▶ **What you will do**: Look through the entries below and extract exactly the lines from the one containing "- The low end" through the one containing "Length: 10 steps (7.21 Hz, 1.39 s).", ends included.

▶ **Given records**:
......
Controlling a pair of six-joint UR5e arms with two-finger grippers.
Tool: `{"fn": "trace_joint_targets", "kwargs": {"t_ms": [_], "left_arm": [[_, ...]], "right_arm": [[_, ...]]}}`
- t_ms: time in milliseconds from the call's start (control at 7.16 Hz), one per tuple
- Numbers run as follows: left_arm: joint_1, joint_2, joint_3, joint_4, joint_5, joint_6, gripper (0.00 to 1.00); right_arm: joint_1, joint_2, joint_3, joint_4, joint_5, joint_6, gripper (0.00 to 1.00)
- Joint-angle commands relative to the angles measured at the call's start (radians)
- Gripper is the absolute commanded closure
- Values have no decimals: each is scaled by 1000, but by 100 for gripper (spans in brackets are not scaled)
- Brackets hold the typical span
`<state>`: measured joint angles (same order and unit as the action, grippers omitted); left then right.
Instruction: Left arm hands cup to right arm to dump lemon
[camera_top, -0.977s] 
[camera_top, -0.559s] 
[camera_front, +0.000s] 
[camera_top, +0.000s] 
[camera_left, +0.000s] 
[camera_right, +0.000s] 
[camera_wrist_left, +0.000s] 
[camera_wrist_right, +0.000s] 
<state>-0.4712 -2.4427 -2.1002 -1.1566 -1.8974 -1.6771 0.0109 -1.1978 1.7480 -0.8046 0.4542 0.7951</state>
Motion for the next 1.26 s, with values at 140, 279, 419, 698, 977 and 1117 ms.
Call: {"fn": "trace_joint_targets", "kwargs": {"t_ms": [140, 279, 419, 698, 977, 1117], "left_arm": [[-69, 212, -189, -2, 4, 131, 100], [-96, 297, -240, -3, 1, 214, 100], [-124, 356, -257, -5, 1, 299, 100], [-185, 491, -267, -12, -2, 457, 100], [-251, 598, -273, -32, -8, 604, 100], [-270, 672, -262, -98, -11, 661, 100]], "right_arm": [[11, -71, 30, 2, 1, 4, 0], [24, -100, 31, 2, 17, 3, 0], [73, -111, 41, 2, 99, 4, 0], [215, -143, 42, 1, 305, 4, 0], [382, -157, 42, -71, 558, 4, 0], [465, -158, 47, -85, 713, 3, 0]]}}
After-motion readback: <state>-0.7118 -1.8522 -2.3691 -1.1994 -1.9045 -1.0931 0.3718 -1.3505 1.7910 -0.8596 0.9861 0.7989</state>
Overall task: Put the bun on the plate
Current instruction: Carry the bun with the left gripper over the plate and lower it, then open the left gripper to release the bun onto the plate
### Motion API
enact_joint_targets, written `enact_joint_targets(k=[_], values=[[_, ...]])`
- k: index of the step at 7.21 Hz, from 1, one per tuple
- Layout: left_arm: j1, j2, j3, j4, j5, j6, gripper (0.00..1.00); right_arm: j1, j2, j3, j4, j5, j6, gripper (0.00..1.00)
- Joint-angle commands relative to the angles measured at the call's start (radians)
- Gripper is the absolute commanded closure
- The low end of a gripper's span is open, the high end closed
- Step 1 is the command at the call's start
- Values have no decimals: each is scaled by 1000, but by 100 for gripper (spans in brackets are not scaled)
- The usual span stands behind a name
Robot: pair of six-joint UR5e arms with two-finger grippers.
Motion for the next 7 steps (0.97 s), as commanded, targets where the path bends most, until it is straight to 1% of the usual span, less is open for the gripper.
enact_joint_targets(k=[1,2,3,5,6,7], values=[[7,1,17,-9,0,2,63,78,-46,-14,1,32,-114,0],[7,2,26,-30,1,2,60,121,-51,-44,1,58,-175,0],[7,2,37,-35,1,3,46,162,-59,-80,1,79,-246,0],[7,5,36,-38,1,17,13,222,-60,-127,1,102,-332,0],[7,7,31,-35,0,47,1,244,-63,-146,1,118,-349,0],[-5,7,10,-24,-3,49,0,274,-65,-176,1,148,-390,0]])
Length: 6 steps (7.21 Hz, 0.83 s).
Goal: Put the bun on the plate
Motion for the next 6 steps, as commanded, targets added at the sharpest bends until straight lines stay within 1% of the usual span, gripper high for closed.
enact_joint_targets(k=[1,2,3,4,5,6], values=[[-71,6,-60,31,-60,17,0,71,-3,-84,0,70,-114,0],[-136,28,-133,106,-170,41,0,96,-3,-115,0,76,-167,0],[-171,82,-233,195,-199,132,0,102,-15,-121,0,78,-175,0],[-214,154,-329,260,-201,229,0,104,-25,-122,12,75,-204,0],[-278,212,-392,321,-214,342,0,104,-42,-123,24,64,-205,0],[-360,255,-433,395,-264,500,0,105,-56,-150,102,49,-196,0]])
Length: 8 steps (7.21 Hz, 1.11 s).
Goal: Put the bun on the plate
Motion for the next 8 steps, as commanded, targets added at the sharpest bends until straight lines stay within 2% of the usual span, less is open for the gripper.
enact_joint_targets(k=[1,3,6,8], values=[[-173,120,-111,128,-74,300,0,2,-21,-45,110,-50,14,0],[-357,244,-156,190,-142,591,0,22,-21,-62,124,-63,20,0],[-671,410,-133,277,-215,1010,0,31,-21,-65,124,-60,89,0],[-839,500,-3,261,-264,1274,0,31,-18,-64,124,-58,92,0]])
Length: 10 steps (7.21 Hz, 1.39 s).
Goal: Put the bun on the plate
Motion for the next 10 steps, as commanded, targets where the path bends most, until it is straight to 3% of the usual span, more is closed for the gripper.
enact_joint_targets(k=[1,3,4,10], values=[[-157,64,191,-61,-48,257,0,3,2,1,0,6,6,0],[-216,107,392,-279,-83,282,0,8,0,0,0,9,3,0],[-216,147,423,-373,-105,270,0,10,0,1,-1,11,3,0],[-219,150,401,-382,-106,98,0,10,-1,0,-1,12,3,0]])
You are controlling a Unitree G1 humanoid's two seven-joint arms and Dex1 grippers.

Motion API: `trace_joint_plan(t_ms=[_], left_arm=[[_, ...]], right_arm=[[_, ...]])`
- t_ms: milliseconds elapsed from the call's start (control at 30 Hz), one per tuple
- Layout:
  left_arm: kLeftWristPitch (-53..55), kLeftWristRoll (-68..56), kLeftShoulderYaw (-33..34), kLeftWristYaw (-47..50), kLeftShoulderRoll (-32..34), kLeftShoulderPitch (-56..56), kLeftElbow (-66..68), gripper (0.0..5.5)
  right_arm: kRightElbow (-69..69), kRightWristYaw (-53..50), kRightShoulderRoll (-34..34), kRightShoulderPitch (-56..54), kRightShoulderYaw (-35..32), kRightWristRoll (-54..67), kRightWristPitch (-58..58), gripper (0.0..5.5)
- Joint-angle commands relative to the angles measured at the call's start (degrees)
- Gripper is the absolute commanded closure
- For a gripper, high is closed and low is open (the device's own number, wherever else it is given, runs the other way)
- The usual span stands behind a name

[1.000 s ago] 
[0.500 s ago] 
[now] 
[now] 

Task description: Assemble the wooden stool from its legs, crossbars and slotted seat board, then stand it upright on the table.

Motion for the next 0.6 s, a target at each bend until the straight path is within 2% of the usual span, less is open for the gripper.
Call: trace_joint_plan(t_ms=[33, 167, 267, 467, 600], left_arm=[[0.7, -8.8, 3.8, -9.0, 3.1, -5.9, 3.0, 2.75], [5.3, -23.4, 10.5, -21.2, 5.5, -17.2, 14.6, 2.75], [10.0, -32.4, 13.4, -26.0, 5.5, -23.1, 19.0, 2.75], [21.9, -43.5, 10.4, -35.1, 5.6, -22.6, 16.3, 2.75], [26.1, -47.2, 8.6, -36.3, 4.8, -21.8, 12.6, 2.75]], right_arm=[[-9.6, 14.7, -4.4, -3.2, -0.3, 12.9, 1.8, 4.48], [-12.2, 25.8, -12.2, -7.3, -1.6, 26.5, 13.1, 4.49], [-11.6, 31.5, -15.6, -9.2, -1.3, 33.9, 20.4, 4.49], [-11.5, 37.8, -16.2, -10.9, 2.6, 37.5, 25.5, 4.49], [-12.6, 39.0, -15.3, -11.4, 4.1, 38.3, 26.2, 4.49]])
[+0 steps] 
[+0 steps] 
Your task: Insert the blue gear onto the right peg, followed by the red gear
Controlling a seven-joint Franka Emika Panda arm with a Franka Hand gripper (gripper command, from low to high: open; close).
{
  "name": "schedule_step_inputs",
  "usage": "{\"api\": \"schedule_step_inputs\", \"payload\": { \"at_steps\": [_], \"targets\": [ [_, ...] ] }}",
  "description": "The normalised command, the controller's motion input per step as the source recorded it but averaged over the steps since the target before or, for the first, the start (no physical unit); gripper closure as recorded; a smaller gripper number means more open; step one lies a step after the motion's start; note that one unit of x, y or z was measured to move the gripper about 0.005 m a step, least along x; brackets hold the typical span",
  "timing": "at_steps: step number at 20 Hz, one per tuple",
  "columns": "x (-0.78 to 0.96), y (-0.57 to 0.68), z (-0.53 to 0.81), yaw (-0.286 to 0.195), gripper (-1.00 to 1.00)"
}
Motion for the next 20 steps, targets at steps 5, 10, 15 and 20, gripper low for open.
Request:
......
▶ **Solution to this problem**:
- The low end of a gripper's span is open, the high end closed
- Step 1 is the command at the call's start
- Values have no decimals: each is scaled by 1000, but by 100 for gripper (spans in brackets are not scaled)
- The usual span stands behind a name
Robot: pair of six-joint UR5e arms with two-finger grippers.
Motion for the next 7 steps (0.97 s), as commanded, targets where the path bends most, until it is straight to 1% of the usual span, less is open for the gripper.
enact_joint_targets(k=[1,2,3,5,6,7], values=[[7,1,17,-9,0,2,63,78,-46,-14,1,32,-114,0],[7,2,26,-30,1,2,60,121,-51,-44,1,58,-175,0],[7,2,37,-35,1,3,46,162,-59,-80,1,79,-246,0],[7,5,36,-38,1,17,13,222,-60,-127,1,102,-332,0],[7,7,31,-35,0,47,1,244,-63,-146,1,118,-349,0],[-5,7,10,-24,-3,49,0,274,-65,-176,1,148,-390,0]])
Length: 6 steps (7.21 Hz, 0.83 s).
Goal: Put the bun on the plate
Motion for the next 6 steps, as commanded, targets added at the sharpest bends until straight lines stay within 1% of the usual span, gripper high for closed.
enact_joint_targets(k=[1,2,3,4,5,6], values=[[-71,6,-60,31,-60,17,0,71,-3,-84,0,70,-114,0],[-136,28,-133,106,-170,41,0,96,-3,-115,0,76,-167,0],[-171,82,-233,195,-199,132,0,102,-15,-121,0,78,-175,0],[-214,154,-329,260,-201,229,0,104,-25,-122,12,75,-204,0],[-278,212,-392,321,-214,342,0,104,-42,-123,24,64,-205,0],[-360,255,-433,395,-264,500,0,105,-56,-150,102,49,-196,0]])
Length: 8 steps (7.21 Hz, 1.11 s).
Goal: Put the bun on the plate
Motion for the next 8 steps, as commanded, targets added at the sharpest bends until straight lines stay within 2% of the usual span, less is open for the gripper.
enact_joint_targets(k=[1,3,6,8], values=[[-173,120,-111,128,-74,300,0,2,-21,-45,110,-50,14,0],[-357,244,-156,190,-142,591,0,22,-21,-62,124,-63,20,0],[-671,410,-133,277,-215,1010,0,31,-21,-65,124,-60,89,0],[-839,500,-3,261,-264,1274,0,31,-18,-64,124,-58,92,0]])
Length: 10 steps (7.21 Hz, 1.39 s).

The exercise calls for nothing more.